_EXERCISE DIRECTIONS_: Below are some records. Return exactly the lines from the one with "(223, 62) to (221, 40): 6.41" to the one with "Seen at (192, 153)", and nothing else.

_INFORMATION PROVIDED_:

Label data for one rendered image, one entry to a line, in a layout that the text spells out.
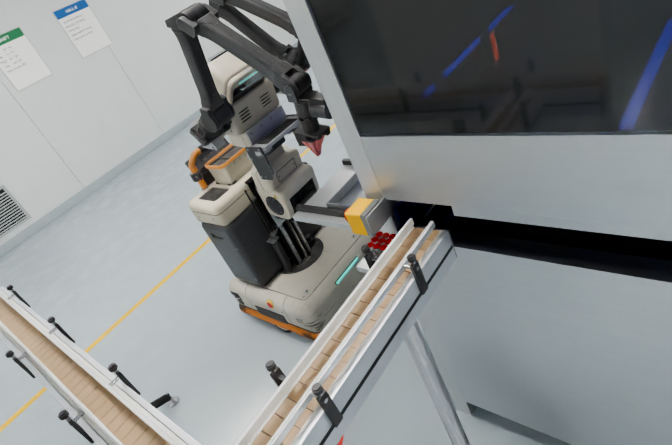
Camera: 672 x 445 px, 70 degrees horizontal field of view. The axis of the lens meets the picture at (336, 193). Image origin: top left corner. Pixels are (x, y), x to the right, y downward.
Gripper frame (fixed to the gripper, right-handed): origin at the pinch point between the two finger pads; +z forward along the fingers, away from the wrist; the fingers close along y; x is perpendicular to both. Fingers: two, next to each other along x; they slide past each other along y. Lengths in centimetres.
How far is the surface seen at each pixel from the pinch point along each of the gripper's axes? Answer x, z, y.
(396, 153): -12.7, -16.5, 39.0
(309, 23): -13, -48, 22
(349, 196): 2.5, 18.4, 6.0
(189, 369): -48, 127, -92
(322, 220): -10.4, 19.1, 3.7
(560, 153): -13, -24, 75
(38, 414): -109, 141, -167
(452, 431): -34, 65, 57
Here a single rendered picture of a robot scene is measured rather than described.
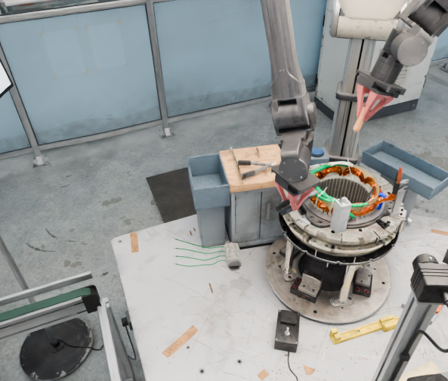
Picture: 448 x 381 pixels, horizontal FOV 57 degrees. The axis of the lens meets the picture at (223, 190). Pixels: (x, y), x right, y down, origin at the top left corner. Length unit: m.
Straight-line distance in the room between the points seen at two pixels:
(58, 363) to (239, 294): 1.15
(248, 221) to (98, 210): 1.66
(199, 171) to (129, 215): 1.43
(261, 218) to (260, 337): 0.37
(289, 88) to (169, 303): 0.76
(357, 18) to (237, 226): 0.72
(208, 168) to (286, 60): 0.64
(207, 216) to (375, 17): 0.78
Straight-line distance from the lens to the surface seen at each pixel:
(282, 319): 1.19
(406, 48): 0.92
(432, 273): 0.62
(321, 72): 3.69
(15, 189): 3.27
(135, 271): 1.39
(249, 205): 1.29
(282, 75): 0.83
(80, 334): 2.25
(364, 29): 1.38
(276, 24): 0.83
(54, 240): 2.75
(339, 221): 1.03
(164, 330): 1.25
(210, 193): 1.23
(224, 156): 1.33
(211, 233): 1.38
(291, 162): 0.81
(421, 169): 1.45
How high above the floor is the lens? 1.84
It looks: 40 degrees down
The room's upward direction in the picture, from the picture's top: 2 degrees counter-clockwise
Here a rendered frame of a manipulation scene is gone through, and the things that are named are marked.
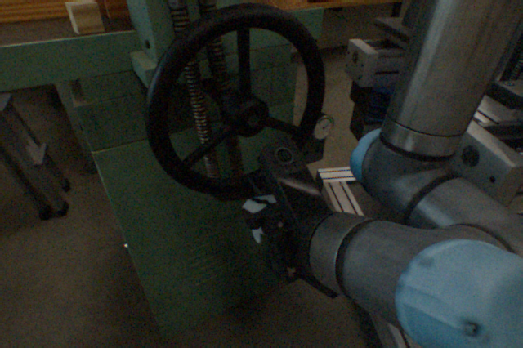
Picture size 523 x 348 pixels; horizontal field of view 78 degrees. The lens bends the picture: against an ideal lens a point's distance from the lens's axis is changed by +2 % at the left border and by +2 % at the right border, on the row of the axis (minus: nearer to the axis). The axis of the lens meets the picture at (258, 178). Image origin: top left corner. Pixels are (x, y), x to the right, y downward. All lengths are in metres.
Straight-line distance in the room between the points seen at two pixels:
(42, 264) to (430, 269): 1.43
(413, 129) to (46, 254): 1.44
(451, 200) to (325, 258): 0.13
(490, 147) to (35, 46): 0.67
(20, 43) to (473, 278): 0.57
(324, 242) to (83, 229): 1.38
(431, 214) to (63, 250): 1.40
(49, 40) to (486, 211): 0.57
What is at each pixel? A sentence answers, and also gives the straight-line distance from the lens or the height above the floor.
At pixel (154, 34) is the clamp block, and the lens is 0.49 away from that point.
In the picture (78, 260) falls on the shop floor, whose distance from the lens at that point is 1.48.
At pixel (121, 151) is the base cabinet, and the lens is 0.65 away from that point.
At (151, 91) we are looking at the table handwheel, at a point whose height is 0.87.
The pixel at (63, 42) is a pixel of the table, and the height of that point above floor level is 0.90.
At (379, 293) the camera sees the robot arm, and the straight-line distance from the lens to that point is 0.25.
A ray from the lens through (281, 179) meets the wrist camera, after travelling 0.35.
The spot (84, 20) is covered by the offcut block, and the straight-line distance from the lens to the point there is 0.59.
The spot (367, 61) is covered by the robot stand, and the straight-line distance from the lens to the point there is 0.93.
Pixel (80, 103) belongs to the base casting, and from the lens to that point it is 0.61.
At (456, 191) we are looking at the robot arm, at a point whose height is 0.84.
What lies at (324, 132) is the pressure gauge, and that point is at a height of 0.65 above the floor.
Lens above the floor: 1.03
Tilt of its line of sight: 38 degrees down
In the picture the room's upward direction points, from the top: straight up
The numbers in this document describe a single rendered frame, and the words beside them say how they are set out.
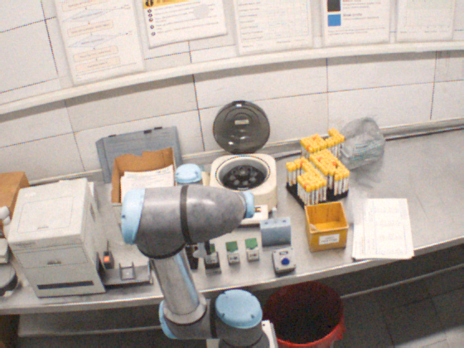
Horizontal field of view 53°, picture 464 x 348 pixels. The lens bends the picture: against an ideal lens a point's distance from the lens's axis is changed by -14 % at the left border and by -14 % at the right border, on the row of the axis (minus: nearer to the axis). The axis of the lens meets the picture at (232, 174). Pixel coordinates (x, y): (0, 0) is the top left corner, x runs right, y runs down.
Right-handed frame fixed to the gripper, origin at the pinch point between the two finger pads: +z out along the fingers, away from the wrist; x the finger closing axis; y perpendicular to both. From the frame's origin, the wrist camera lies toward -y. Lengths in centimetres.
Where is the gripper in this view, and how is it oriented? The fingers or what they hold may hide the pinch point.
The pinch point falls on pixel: (210, 253)
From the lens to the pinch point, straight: 176.1
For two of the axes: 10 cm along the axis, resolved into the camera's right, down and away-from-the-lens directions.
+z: 1.0, 7.7, 6.3
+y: -9.9, 1.5, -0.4
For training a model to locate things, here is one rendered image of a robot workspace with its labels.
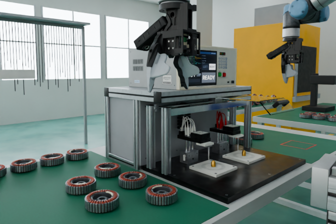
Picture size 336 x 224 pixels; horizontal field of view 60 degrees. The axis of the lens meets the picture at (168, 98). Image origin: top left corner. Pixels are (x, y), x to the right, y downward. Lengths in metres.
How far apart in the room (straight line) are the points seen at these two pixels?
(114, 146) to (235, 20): 6.53
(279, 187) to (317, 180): 0.56
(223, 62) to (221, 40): 6.41
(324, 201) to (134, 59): 1.11
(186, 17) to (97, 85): 7.63
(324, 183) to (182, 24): 0.46
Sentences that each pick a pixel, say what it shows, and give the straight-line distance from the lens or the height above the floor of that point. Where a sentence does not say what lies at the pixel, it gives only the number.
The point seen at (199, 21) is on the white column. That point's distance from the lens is 5.45.
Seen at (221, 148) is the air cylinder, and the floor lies 0.80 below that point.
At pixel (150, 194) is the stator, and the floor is 0.78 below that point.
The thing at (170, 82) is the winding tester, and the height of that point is 1.15.
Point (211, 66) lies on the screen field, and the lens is 1.45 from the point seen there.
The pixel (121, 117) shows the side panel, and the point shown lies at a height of 0.97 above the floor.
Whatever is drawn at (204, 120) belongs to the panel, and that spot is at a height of 0.93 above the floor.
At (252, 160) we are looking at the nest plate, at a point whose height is 0.78.
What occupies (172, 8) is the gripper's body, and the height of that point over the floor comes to 1.34.
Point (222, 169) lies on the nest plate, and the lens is 1.29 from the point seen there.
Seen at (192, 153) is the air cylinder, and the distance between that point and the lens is 1.39.
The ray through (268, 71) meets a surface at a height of 1.19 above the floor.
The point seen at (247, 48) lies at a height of 1.59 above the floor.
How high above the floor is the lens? 1.20
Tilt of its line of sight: 5 degrees down
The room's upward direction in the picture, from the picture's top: straight up
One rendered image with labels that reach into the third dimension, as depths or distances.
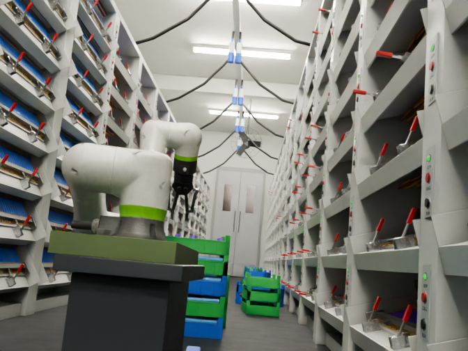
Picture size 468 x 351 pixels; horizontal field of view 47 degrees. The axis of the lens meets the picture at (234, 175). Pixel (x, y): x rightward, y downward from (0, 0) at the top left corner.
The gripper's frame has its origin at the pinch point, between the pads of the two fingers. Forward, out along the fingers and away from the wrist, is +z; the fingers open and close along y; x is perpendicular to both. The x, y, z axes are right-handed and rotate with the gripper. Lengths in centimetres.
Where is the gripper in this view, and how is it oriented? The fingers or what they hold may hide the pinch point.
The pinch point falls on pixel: (179, 220)
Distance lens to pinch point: 219.5
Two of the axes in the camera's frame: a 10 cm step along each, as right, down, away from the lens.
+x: -0.7, -2.8, 9.6
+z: -1.3, 9.5, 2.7
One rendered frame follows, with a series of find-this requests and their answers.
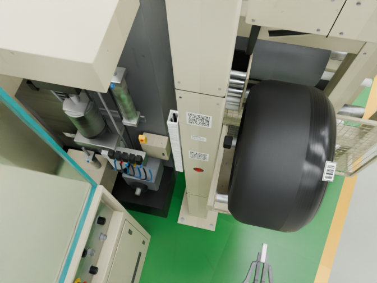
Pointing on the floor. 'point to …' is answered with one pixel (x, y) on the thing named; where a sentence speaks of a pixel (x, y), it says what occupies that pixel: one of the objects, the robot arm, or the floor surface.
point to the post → (201, 82)
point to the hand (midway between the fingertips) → (263, 252)
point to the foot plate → (184, 218)
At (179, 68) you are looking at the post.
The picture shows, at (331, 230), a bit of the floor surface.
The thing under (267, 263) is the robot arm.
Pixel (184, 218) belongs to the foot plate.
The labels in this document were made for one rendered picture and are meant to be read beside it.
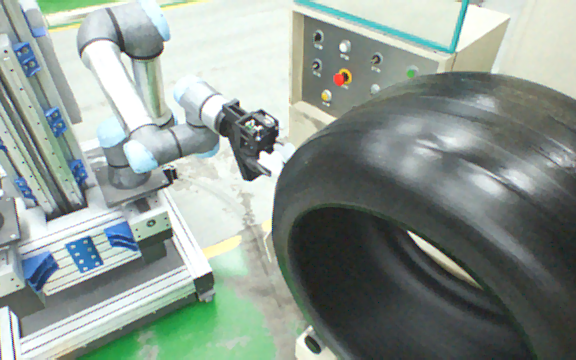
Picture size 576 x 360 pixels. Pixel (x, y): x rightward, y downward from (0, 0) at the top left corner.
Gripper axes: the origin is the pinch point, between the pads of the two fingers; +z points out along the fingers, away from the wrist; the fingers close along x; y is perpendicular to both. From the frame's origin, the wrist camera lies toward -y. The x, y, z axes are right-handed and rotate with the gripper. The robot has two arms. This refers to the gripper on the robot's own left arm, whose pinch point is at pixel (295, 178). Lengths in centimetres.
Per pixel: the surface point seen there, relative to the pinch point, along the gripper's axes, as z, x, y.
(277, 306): -21, 26, -122
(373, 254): 16.3, 11.9, -20.9
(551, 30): 23.5, 25.1, 32.3
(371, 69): -21, 57, -8
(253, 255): -50, 38, -125
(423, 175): 25.1, -10.3, 27.5
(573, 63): 28.4, 25.1, 29.3
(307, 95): -44, 57, -30
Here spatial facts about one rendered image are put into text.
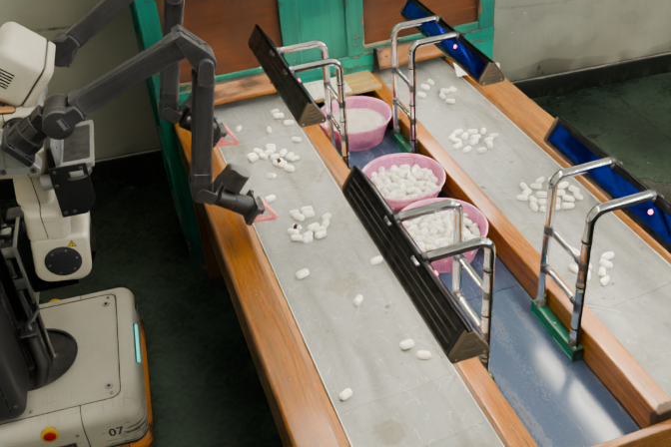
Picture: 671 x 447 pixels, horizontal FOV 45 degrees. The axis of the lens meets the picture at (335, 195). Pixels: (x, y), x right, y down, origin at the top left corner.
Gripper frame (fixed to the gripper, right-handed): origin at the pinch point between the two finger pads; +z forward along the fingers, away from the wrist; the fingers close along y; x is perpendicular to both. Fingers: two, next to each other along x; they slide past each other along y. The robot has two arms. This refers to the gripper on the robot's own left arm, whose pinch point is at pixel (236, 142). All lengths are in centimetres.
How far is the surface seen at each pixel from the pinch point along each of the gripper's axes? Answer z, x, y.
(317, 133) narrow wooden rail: 28.8, -12.0, 9.4
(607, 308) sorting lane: 60, -36, -102
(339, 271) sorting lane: 17, 1, -61
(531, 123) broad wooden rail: 81, -56, -17
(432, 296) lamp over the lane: -5, -28, -116
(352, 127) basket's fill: 41.6, -18.9, 12.5
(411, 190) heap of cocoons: 43, -21, -33
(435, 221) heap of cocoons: 43, -21, -50

_OUTPUT OF THE TASK_:
(223, 62) to (221, 40): 6.41
(324, 201) to (134, 59): 1.11
(186, 17) to (97, 85): 7.63
(324, 183) to (182, 24): 0.46
Sentences that each pick a pixel, say what it shows, and give the straight-line distance from the lens or the height above the floor of that point. Where a sentence does not say what lies at the pixel, it gives only the number.
The point seen at (199, 21) is on the white column. That point's distance from the lens is 5.45.
Seen at (221, 148) is the air cylinder, and the floor lies 0.80 below that point.
At pixel (150, 194) is the stator, and the floor is 0.78 below that point.
The thing at (170, 82) is the winding tester, and the height of that point is 1.15.
Point (211, 66) lies on the screen field, and the lens is 1.45 from the point seen there.
The pixel (121, 117) shows the side panel, and the point shown lies at a height of 0.97 above the floor.
Whatever is drawn at (204, 120) belongs to the panel, and that spot is at a height of 0.93 above the floor.
At (252, 160) we are looking at the nest plate, at a point whose height is 0.78.
What occupies (172, 8) is the gripper's body, and the height of that point over the floor comes to 1.34.
Point (222, 169) lies on the nest plate, and the lens is 1.29 from the point seen there.
Seen at (192, 153) is the air cylinder, and the distance between that point and the lens is 1.39.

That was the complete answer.